Les Tchèques n'arrêteront pas de date tant
que leur propre budget ne sera pas entièrement sous contrôle et que la zone
euro n'aura pas résolu les carences de sa politique fiscale. Le gouvernement
est conscient que, dans le cadre du processus d'adhésion à l'euro il devra
gérer une inflation différenciée par rapport à la zone euro ; en d'autres
termes, les prix vont nécessairement augmenter en République tchèque, résultat
d'un ajustement nominal du taux de change. Gérer cela ne sera pas une tâche
aisée. A l'heure actuelle, le sentiment est qu'un taux de change flottant est
préférable à l'inflation. Une plus grande convergence sur le plan des
structures industrielles est également souhaitable. Il est important de noter
que l'adhésion à l'euro demandera un ajustement plus important aux Tchèques que
cela ne sera le cas pour les Estoniens. Il y a longtemps que l'Estonie utilise
un fonds de stabilisation monétaire, ce qui signifie que globalement le pays
fonctionne comme s'il avait déjà adopté l'euro. La banque centrale de la
République tchèque, tout comme celles de la Hongrie et de la Pologne, suit une
politique de ciblage de l'inflation et de flexibilité du taux de change. A long
terme, les Tchèques devront augmenter la productivité de manière à éliminer ce
différentiel naturel de l'inflation.
POLITIQUES NATIONALES EN REPUBLIQUE
TCHEQUE
Le paysage politique tchèque a subi
d'importants changements ces dernières années. Pour la première fois depuis
longtemps, le gouvernement jouit d'une considérable majorité au Parlement et
est donc en bonne position pour agir de manière décisive. Cette situation peut
être source de possibilités mais aussi de risques car l'absence de décision sur
plusieurs séries de mesures clés risque de décevoir les électeurs.

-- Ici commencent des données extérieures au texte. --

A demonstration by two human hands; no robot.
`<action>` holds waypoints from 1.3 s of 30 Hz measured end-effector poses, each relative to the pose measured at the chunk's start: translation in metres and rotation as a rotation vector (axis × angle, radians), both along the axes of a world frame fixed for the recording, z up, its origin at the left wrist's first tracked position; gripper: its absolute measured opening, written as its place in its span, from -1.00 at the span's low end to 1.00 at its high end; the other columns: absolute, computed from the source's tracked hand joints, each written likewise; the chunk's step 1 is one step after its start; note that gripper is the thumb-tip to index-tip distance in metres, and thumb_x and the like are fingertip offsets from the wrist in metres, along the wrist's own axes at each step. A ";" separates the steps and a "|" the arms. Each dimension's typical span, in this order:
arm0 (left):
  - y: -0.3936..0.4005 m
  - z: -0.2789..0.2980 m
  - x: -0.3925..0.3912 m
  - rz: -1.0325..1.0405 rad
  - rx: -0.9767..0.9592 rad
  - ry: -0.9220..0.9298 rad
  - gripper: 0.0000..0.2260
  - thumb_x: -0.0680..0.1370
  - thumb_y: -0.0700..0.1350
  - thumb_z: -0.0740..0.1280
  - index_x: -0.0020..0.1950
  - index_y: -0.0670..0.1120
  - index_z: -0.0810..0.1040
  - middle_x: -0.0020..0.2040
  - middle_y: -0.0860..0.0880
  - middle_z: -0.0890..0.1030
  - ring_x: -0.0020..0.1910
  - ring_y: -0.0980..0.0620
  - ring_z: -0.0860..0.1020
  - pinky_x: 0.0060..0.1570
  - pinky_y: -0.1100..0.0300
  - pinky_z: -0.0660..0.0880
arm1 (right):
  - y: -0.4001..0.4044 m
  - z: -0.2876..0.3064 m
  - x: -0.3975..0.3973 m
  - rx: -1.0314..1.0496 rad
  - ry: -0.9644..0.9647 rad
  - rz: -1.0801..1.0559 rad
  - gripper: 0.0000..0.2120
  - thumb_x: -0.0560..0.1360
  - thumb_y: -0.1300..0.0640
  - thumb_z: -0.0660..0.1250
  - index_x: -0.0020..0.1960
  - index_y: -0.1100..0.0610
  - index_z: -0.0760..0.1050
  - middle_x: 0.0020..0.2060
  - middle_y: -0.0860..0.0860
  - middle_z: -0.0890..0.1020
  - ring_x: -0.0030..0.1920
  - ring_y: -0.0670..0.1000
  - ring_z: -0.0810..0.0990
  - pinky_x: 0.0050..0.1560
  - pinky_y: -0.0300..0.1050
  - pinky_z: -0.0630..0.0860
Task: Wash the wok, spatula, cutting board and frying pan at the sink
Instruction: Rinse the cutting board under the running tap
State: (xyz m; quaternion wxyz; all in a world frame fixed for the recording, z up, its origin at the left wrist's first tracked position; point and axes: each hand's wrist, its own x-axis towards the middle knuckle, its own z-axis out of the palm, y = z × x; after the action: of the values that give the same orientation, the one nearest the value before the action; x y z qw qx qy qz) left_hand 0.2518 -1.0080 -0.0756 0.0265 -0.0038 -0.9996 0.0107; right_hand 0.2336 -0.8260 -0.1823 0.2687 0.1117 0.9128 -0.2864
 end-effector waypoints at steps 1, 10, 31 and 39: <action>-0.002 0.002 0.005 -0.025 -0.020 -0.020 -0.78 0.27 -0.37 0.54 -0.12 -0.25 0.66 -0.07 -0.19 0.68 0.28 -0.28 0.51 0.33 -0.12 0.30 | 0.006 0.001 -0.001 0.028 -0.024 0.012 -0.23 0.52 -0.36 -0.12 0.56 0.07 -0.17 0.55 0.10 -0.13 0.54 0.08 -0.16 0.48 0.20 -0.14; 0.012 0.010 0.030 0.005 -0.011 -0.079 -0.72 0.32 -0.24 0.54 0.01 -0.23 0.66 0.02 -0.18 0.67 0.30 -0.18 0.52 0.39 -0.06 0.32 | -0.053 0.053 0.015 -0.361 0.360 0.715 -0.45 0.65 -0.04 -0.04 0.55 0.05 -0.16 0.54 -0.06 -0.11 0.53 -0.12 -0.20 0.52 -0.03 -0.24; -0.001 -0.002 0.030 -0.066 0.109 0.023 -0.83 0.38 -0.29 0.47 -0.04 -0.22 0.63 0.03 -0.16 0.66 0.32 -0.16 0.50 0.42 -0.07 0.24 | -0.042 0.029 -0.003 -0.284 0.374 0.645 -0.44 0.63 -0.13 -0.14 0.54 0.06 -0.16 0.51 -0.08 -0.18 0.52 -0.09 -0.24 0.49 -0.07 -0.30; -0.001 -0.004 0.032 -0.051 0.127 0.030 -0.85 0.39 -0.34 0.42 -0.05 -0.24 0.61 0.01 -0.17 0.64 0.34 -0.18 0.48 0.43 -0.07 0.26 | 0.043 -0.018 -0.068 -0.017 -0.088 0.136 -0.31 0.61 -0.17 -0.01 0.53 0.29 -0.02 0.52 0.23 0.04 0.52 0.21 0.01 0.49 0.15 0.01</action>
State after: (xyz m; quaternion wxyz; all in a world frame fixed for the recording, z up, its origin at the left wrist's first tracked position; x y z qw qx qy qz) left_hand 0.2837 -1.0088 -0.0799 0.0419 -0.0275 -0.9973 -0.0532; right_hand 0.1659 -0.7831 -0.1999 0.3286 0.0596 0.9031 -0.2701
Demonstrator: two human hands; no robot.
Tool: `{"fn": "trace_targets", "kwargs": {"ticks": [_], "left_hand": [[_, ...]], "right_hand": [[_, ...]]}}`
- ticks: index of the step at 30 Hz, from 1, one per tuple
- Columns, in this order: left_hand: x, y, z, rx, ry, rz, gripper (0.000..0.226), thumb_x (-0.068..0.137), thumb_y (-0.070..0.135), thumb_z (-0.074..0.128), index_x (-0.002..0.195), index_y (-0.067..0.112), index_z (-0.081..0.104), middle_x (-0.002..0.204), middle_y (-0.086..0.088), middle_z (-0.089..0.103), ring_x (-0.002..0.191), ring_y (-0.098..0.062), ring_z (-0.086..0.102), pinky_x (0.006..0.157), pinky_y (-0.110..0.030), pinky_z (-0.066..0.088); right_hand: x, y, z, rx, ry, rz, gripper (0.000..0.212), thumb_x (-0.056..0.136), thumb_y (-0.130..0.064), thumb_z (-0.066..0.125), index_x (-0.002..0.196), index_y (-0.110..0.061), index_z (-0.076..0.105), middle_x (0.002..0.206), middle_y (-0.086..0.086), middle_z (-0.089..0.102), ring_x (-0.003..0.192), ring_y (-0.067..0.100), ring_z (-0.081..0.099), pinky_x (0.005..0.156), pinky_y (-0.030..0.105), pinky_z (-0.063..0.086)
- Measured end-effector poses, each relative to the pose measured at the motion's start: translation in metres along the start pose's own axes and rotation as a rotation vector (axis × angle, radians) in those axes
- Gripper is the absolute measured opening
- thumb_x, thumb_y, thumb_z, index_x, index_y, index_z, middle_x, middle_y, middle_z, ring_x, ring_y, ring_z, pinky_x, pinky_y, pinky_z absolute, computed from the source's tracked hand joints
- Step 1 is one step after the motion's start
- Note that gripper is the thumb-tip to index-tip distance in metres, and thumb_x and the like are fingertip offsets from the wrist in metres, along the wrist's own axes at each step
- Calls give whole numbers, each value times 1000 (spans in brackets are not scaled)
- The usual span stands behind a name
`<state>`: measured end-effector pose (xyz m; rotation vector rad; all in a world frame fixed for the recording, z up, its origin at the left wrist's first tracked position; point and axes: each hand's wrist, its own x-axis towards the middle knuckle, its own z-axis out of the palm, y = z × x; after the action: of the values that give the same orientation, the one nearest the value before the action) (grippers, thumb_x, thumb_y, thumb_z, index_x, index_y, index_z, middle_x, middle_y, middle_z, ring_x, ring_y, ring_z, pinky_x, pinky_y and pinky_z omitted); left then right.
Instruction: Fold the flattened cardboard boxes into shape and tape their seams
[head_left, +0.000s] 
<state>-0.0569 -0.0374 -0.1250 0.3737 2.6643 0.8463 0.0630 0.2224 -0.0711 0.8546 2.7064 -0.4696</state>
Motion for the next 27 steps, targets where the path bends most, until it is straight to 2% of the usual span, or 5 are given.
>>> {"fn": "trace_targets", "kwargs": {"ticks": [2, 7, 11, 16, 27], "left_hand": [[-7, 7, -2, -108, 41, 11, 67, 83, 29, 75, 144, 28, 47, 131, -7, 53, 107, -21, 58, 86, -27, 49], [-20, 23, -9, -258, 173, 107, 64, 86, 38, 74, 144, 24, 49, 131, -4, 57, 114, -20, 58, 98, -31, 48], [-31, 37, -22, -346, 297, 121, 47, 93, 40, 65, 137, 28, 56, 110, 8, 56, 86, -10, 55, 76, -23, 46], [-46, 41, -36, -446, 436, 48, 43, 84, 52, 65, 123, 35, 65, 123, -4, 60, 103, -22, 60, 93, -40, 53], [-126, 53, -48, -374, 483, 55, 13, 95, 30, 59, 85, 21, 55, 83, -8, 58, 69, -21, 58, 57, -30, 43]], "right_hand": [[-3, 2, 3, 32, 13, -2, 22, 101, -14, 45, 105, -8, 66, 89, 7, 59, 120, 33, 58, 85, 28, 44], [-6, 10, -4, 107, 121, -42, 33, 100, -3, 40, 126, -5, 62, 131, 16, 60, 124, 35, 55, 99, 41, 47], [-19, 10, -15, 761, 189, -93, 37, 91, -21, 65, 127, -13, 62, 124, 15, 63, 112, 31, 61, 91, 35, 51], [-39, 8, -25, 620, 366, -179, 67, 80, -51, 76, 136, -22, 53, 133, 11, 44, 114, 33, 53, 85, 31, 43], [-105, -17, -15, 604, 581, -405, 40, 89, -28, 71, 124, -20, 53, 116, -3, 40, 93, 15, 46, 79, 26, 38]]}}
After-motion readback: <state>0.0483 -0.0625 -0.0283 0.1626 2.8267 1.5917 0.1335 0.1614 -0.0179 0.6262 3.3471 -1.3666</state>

La République tchèque est fermement ancrée
à l’ouest et ses institutions. C'est un acteur fiable et digne de respect sur
la scène internationale. Apparemment confrontée à peu de problèmes extérieurs,
elle doit cependant apprendre à mieux définir ses propres intérêts et objectifs
dans le système international et au sein de diverses institutions
internationales. Pendant des années, des gouvernements faibles sur le plan
national étaient mal placés pour y parvenir. Les politiques intérieures
rendaient difficiles tout débat sérieux sur les objectifs nationaux et nombre
de décisions-clés étaient en fait laissées aux mains des bureaucrates. Les
discussions sur la défense antimissile et le Kosovo étaient plus liés à des
questions intérieures qu'à de réels objectifs de politique étrangère.
La politique étrangère de la République
tchèque se caractérise principalement par sa continuité et un degré raisonnable
de consensus. La perspective d'un « retour à l’Europe» a uni le pays et
lui a donné comme mission cruciale de politique étrangère l'adhésion à l'OTAN
et à l'UE. Une fois ce but atteint, la question qui s'est posée immédiatement a
été « et maintenant ? », question qui s'est révélée plus
délicate que d'aucuns ne l'avaient prévu.
Il semblerait qu'après six ans
d'appartenance à l'UE et 11 ans d'appartenance à l'OTAN, les pays d'Europe centrale
doivent en faire plus pour faire avancer leur propre vision et intérêts au sein
de ces organismes. Jusqu'à présent, l'Europe centrale a été un utilisateur
relativement passif des avantages qu'offre l’appartenance à l’OTAN et à l’UE
mais elle n’a pas vraiment réussi à définir des buts et des objectifs dans ces
organisations. Aujourd'hui on reconnaît de plus en plus que ces pays doivent
défendre leurs propres intérêts au sein de ces institutions. Le problème est
que le pays est passé d'une hostilité totale vis-à-vis de l'Europe à une
adhésion pleine et entière. Il est désormais essentiel d'adopter une vision
plus subtile et critique.
On s’accorde sur le fait qu'un cadre
multilatéral est nécessaire aux relations internationales, ce qui aide à
structurer les débats. Il faut toutefois expliquer en détail tout ce que cela
signifie et des points de désaccord existent. Des divisions sont apparues, par
exemple, quant au degré d’intégration au sein de l'UE – question débattue en
République tchèque lors des discussions sur le Traité de Lisbonne. Il y a
également de sérieux désaccords entre les tenants de la vision libérale du
marché et ceux d'une vision sociale du marché de l’économie, et trouver une
position commune semble difficile. Enfin, il y a des conflits plus subtils
opposant un élan universaliste et une vision plus parcellaire de la communauté.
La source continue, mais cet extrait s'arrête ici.